Depuis quelques temps, le conflit des drones entre la Russie et l’Ukraine a atteint une magnitude sans précédent. D’après un document, rendu public en mai 2023 par un groupe de réflexion britannique spécialisé dans les problématiques de défense, les Ukrainiens perdaient environ 10 000 drones mensuellement sur le terrain de bataille, soit plus de 300 chaque jour. En guise de comparaison, l’armée française dispose de juste au-delà de 3 000 avions autonomes dans ses réserves.
Les Ukrainiens et les Russes emploient majoritairement de petits UAV (unmanned aerial vehicle, en anglais) civils, économiques et abondamment disponibles. Ils sont utilisés pour surveiller le terrain de bataille et pour orienter les soldats ou les tirs d’artillerie ; quelques-uns sont également assemblés pour transporter de petites charges explosives, qui sont par la suite larguées sur des tranchées ou des véhicules blindés.
Les drones-kamikazes, bien que moins nombreux, jouent un rôle significatif en raison de leur charge explosive. Ces UAV sont déployés au-dessus des lignes de front sans cible préalablement définie. Parmi ceux utilisés par Moscou figurent les drones russes Lancet-3 ainsi que les Shahed-136, fabriqués en Iran. Par ailleurs, faute d’une flotte de guerre en bonne et due forme, l’Ukraine défie son adversaire avec des bateaux sans équipage et des kayaks télécommandés chargés d’explosifs (450 kilos de TNT).
Témoin de l’importance accordée aux drones dans leurs opérations, les Ukrainiens et les Russes se sont organisés pour assurer leur approvisionnement à long terme, non seulement en achetant des drones civils en grandes quantités, mais aussi en développant une capacité de production interne. L’industrie nationale ukrainienne, qui balbutiait au début de la guerre du Donbass lancée il y a dix ans, s’est depuis renforcée. Fin août, le ministre ukrainien de la transformation numérique a annoncé la création d’une réplique du drone russe Lancet qui sera bientôt déployée sous le nom de Peroun, en honneur du dieu slave de la foudre et du tonnerre.
La Russie, entravée par les sanctions occidentales qui restreignent son accès aux composants électroniques, a plus de mal à suivre. Toutefois, selon les renseignements américains, Moscou aurait commencé à construire une usine dans la zone économique spéciale d’Alabouga pour produire des drones kamikazes de conception iranienne, tels que les Shahed-136.
Quant à l’état actuel des stocks de missiles de l’armée russe, il reste très difficile, voire impossible, à connaître. Les services de renseignements ukrainiens publient des informations régulières à ce sujet, mais leurs estimations sont à prendre avec des pincettes.

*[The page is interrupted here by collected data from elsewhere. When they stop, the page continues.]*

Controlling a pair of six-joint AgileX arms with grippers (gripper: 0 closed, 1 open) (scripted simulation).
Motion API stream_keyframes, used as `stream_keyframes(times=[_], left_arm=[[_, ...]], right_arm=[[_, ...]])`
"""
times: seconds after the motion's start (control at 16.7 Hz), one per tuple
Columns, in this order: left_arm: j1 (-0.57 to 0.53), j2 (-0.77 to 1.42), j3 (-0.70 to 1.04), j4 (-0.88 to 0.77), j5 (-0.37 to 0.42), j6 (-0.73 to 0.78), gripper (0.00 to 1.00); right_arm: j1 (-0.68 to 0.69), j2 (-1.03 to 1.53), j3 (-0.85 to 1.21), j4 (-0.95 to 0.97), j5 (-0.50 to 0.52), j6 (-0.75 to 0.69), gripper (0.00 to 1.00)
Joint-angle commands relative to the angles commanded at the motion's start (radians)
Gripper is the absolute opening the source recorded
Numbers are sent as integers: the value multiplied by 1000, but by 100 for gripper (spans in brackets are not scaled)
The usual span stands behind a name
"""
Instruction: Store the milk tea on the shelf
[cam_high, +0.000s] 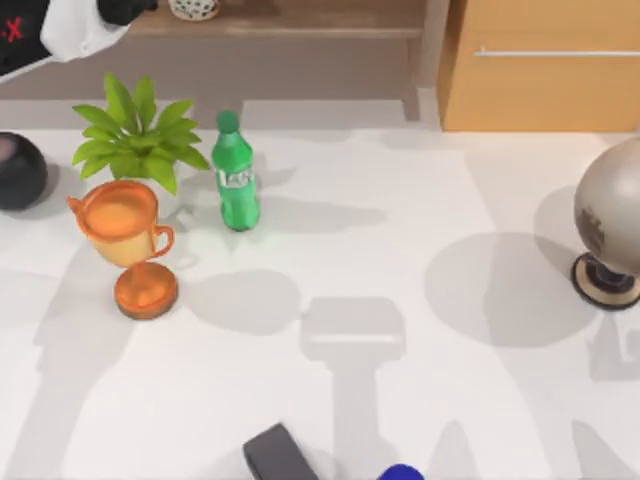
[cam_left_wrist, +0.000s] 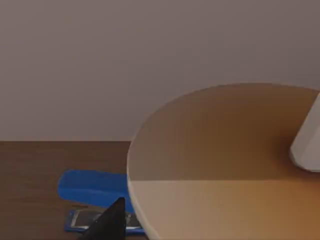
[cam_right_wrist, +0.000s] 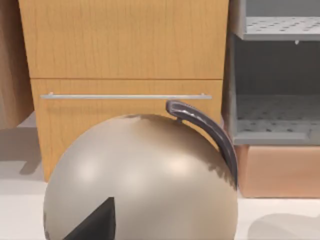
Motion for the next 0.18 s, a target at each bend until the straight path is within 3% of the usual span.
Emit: stream_keyframes(times=[0.18], left_arm=[[0,0,0,0,0,0,100]], right_arm=[[0,0,0,0,0,0,100]])
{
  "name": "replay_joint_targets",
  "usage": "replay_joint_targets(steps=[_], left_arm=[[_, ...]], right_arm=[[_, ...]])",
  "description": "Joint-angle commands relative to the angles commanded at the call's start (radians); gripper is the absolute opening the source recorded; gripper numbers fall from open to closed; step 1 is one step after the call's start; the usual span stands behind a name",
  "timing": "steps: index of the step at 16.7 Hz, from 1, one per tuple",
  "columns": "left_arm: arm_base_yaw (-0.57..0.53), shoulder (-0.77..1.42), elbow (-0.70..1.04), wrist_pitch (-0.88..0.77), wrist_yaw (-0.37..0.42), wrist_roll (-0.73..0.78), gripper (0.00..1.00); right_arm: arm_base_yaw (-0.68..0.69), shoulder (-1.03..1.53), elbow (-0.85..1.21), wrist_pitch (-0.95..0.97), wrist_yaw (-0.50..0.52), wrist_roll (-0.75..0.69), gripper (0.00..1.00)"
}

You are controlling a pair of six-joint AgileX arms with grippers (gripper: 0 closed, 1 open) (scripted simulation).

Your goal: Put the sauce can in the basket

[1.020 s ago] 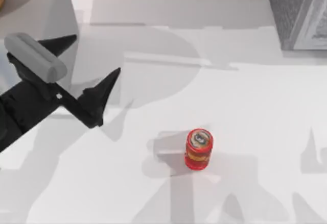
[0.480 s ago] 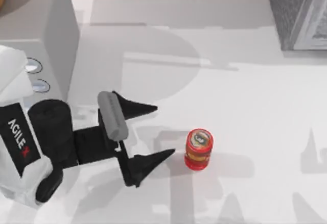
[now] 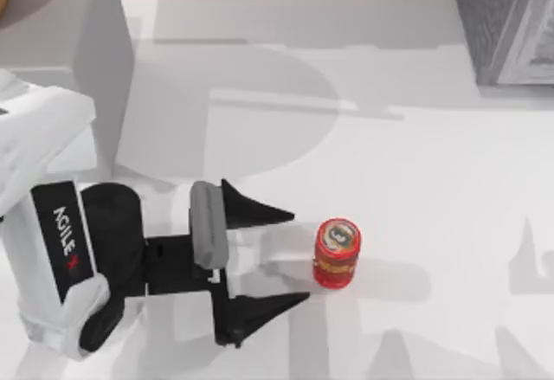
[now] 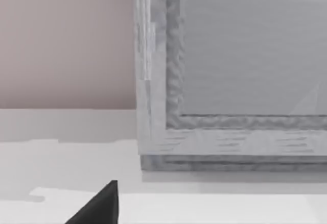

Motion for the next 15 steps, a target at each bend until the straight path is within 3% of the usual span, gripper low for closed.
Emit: replay_joint_targets(steps=[5,12,15], left_arm=[[-0.010,0.002,0.010,-0.005,-0.013,-0.005,1.00],[-0.170,0.067,0.164,-0.049,-0.166,-0.058,1.00],[-0.188,0.074,0.181,-0.054,-0.184,-0.063,1.00]], right_arm=[[0.000,0.000,0.000,0.000,0.000,0.000,1.00],[0.000,0.000,0.000,0.000,0.000,0.000,1.00],[0.000,0.000,0.000,0.000,0.000,0.000,1.00]])
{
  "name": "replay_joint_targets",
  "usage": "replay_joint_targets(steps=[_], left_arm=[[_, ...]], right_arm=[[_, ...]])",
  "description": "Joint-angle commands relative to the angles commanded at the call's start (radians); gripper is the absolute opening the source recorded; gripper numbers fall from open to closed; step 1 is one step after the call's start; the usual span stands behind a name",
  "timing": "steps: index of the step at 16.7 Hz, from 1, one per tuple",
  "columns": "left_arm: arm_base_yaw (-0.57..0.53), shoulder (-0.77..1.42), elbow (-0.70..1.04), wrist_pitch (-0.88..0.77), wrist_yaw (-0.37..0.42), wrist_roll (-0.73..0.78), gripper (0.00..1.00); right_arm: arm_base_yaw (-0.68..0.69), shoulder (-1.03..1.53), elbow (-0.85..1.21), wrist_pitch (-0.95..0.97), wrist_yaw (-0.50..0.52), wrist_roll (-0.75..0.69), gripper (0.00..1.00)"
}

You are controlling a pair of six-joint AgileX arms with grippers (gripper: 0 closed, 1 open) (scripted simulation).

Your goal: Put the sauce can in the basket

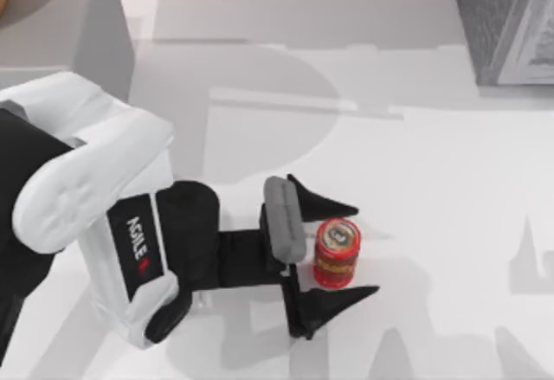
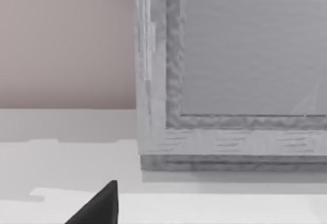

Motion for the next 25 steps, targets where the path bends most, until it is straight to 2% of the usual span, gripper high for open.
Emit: replay_joint_targets(steps=[2,15,25], left_arm=[[0.000,0.000,0.000,0.000,0.000,0.000,1.00],[0.000,0.000,0.000,0.000,0.000,0.000,0.02],[0.002,-0.001,-0.001,0.000,0.000,0.001,0.00]], right_arm=[[0.000,0.000,0.000,0.000,0.000,0.000,1.00],[0.000,0.000,0.000,0.000,0.000,0.000,1.00],[0.000,0.000,0.000,0.000,0.000,0.000,1.00]])
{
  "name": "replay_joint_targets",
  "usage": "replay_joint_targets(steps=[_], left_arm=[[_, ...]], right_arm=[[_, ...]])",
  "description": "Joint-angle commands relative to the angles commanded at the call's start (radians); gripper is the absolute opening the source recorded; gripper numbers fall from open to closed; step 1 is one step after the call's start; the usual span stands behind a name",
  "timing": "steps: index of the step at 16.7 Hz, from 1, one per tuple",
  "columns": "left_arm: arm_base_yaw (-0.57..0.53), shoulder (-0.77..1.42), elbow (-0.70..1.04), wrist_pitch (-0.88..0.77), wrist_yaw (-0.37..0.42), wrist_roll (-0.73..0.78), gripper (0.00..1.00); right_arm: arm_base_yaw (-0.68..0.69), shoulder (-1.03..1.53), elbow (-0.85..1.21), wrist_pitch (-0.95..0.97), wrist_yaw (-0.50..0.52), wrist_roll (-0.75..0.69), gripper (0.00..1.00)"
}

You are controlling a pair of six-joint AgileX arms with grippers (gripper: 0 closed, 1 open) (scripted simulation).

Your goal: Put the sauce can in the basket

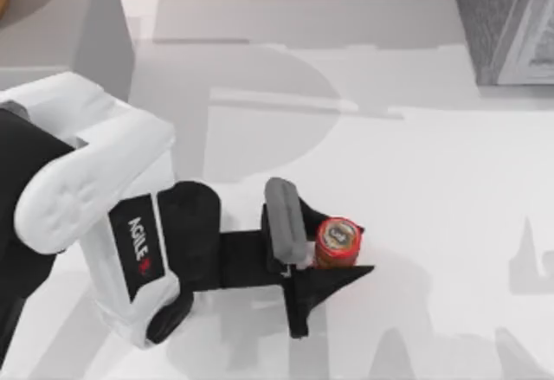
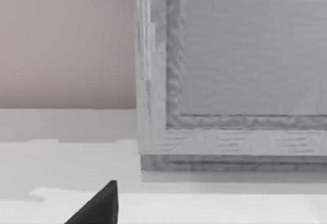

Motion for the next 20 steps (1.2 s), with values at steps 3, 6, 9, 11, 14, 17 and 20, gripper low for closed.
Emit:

Andri Ioussov, un porte-parole pour la direction générale du renseignement du ministère de la défense (GUR), a révélé dans une interview avec Liga.net que l’armée russe avait environ 2 300 missiles balistiques et de croisière avant le début des hostilités. Il a ajouté que ce nombre avait diminué à plus de 900 missiles au début de l’année en cours. En plus de cela, il a affirmé que l’armée détenait des milliers de missiles antiaériens S-300 ayant une portée de 120 kilomètres environ, ainsi qu’un stock significatif de missiles S-400, une version plus récente avec une portée triplée. De plus, Vadym Skibitsky, vice-directeur du GUR, a indiqué en août que l’armée disposait de 585 missiles ayant une portée plus élevée, plus de 500 kilomètres.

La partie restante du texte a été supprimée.